Ya istiklâl ya ölüm

Günümüz dünyasında Ya istiklâl ya ölüm geniş bir kitlenin büyük ilgisini çeken bir konu haline geldi. Toplum üzerindeki etkisi, tarihsel önemi, popüler kültür üzerindeki etkisi veya akademideki önemi nedeniyle Ya istiklâl ya ölüm dünya çapında sayısız insanın dikkatini çekti. Bu makalede, Ya istiklâl ya ölüm ile ilgili farklı yönleri inceleyeceğiz, zaman içindeki gelişimini, birçok yönünü ve bugünkü anlamını analiz edeceğiz. Multidisipliner bir yaklaşımla Ya istiklâl ya ölüm'in hayatımızda oynadığı rolü ve bildiğimiz dünyayı nasıl şekillendirdiğini anlamaya çalışacağız.

"Ya istiklal ya ölüm", Mustafa Kemal Atatürk'ün Sivas Kongresi'ne dayanan sözüdür.

Nutuk'ta da bulunan hali:

Bu kararın dayandığı en güçlü muhakeme ve mantık şuydu: Temel ilke, Türk milletinin haysiyetli ve şerefli bir millet olarak yaşamasıdır. Bu ilke, ancak tam istiklâle sahip olmakla gerçekleştirilebilir. Ne kadar zengin ve bolluk içinde olursa olsun, istiklâlden yoksun bir millet, medenî insanlık dünyası karşısında uşak olmak mevkiinden yüksek bir muameleye lâyık görülemez.

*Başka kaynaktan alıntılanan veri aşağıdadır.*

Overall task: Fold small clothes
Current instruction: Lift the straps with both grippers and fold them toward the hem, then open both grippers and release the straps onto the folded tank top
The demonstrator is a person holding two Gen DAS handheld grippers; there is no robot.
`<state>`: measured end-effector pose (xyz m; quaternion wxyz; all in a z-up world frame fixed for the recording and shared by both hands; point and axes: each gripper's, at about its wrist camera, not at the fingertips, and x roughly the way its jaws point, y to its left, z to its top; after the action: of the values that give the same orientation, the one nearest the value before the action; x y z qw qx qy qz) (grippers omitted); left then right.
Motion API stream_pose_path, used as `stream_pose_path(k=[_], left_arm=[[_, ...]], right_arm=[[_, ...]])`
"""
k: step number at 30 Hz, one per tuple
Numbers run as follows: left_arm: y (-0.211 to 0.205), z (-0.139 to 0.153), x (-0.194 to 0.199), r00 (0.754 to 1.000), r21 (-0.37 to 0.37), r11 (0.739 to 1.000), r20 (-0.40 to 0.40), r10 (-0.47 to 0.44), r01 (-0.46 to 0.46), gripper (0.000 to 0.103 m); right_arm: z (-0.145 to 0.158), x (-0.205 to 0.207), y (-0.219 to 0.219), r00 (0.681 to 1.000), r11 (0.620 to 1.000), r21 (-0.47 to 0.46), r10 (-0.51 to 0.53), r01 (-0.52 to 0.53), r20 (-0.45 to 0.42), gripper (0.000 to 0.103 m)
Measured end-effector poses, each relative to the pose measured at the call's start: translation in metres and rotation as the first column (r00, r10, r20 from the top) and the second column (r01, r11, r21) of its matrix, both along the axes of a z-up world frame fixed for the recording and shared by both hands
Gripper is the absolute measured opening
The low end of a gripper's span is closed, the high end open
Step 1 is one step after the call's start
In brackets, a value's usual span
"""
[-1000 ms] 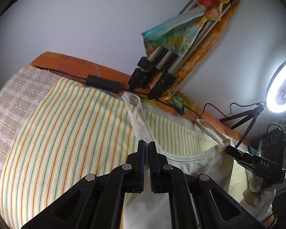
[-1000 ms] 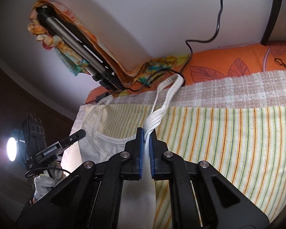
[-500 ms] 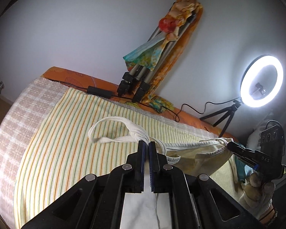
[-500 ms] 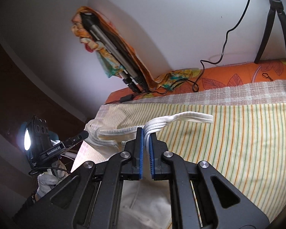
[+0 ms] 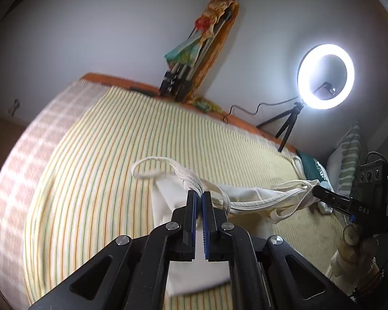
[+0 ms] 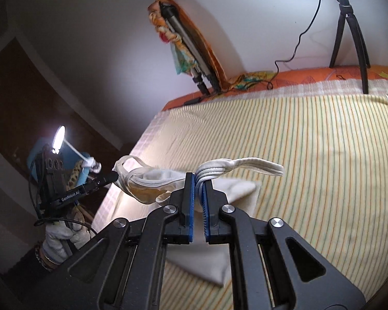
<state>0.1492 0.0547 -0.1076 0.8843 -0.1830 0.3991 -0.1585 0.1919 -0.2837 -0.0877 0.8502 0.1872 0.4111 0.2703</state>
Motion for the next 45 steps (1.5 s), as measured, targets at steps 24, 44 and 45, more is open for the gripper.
stream_pose_path(k=[24, 44, 45], left_arm=[[-0.019, 0.007, -0.054, 0.995, 0.125, 0.987, -0.029, -0.095, 0.098, 0.025], [-0.026, -0.057, -0.048, 0.944, 0.121, 0.971, -0.285, -0.164, 0.205, 0.022], [-0.026, -0.058, -0.056, 0.944, 0.13, 0.968, -0.282, -0.172, 0.216, 0.022]], right_arm=[[-0.013, -0.084, 0.015, 0.999, 0.989, -0.149, 0.018, -0.023, -0.036, 0.027], [-0.07, -0.051, 0.053, 0.975, 0.939, -0.3, 0.116, -0.17, -0.19, 0.027], [-0.07, -0.055, 0.051, 0.974, 0.935, -0.305, 0.125, -0.18, -0.19, 0.027]])
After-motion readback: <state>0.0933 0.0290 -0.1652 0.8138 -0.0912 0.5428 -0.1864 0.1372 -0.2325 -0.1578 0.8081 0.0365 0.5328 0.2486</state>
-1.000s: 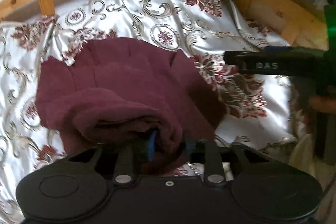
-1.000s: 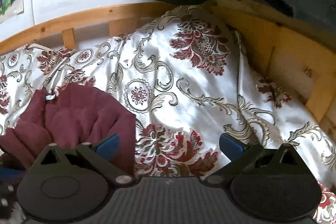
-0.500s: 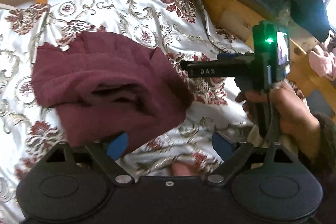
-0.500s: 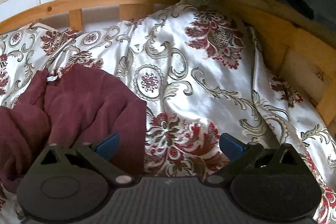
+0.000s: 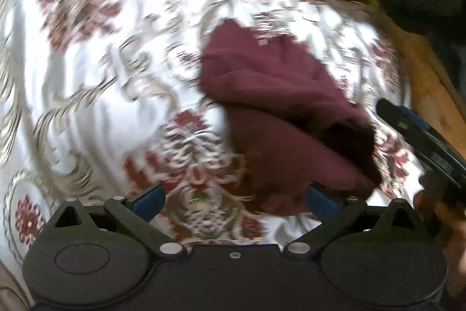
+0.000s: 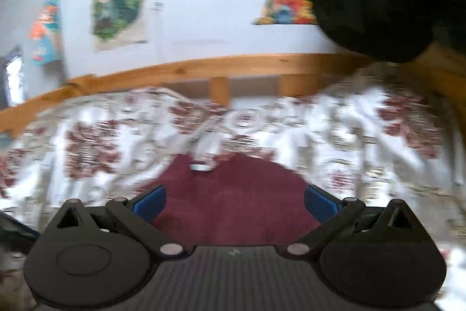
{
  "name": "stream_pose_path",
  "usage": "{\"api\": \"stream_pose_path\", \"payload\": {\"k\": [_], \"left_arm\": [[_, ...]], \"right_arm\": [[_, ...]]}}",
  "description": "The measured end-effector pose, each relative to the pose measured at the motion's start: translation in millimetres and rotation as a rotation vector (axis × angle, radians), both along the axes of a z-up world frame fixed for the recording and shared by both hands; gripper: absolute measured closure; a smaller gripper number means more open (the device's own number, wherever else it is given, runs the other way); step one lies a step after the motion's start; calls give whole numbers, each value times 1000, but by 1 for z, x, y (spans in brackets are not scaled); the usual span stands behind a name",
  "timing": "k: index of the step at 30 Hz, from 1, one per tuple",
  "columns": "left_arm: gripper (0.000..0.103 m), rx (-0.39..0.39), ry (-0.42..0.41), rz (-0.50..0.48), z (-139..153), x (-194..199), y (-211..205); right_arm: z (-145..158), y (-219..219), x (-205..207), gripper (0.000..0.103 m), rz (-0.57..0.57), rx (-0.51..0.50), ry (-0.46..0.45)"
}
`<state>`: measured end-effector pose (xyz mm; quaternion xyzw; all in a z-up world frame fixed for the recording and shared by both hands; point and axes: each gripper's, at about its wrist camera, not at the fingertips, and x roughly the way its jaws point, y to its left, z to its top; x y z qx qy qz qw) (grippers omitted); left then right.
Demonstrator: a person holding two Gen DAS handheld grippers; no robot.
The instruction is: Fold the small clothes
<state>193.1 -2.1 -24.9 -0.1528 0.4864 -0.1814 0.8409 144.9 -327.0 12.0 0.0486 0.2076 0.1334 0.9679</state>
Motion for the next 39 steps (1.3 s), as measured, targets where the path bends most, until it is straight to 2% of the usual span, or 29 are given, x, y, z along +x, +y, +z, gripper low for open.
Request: {"api": "stream_pose_path", "payload": {"k": [3, 6, 8, 9, 10, 12, 14, 16, 18, 19, 21, 24, 29, 33, 36, 38, 39], "left_arm": [[1, -25, 19, 44, -9, 5, 9], [1, -23, 16, 32, -13, 8, 6], [1, -11, 4, 11, -14, 9, 0], [1, -4, 3, 1, -15, 9, -3], [1, 3, 4, -6, -16, 10, -5], [1, 12, 7, -19, -17, 7, -6], [1, 15, 4, -28, -17, 6, -7], [1, 15, 0, -29, -17, 5, -7], [1, 10, -3, -26, -17, 5, -7], [1, 5, -7, -23, -16, 4, -6], [1, -12, -27, -14, -14, 3, -5], [1, -37, -70, -5, -9, 0, -3], [1, -43, -111, -18, -5, -2, -7], [1, -35, -106, -34, -7, -3, -10], [1, -36, -103, -37, -9, -2, -11], [1, -37, -100, -37, -10, -2, -12], [1, -37, -99, -36, -10, -2, -12]], "right_arm": [[1, 18, -1, 0, 42, -18, -40], [0, 38, 1, 1, 73, -75, -48], [-2, 48, 4, 7, 118, -85, -27], [-4, 51, 6, 19, 143, -73, -10], [-7, 52, 9, 26, 155, -61, 15], [-11, 52, 10, 29, 158, -51, 42], [-12, 50, 9, 47, 156, -39, 40], [-11, 47, 8, 73, 144, -33, 43], [-10, 44, 7, 86, 140, -31, 51], [-10, 43, 6, 88, 135, -30, 54], [-7, 39, 3, 89, 113, -20, 52], [-1, 20, -6, 89, 18, 35, 74], [-5, -31, -21, 91, -165, 156, 213], [-23, -75, -26, 92, -270, 317, 340], [-28, -90, -27, 86, -302, 381, 333], [-24, -87, -26, 71, -286, 351, 279], [-21, -82, -25, 52, -263, 322, 247]]}}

Yabancı bir devletin koruyup kollayıcılığını kabul etmek, insanlık vasıflarından yoksunluğu, güçsüzlük ve miskinliği itiraftan başka bir şey değildir. Gerçekten de bu seviyesizliğe düşmemiş olanların, isteyerek başlarına bir yabancı efendi getirmelerine asla ihtimal verilemez.Halbuki, Türk’ün haysiyeti, gururu ve kabiliyeti çok yüksek ve büyüktür. Böyle bir millet esir yaşamaktansa yok olsun daha iyidir!…

O halde, ya istiklâl ya ölüm!

Kaynakça

  1. ^ Sinan Meydan (4 Eylül 2017). "Ya İstiklal Ya Ölüm: Sivas Kongresi". 4 Şubat 2024 tarihinde kaynağından arşivlendi. Erişim tarihi: 4 Şubat 2024. 
  2. ^ "Ya istiklâl ya ölüm". Atatürk Araştırma Merkezi Başkanlığı. 2013. 30 Nisan 2014 tarihinde kaynağından arşivlendi.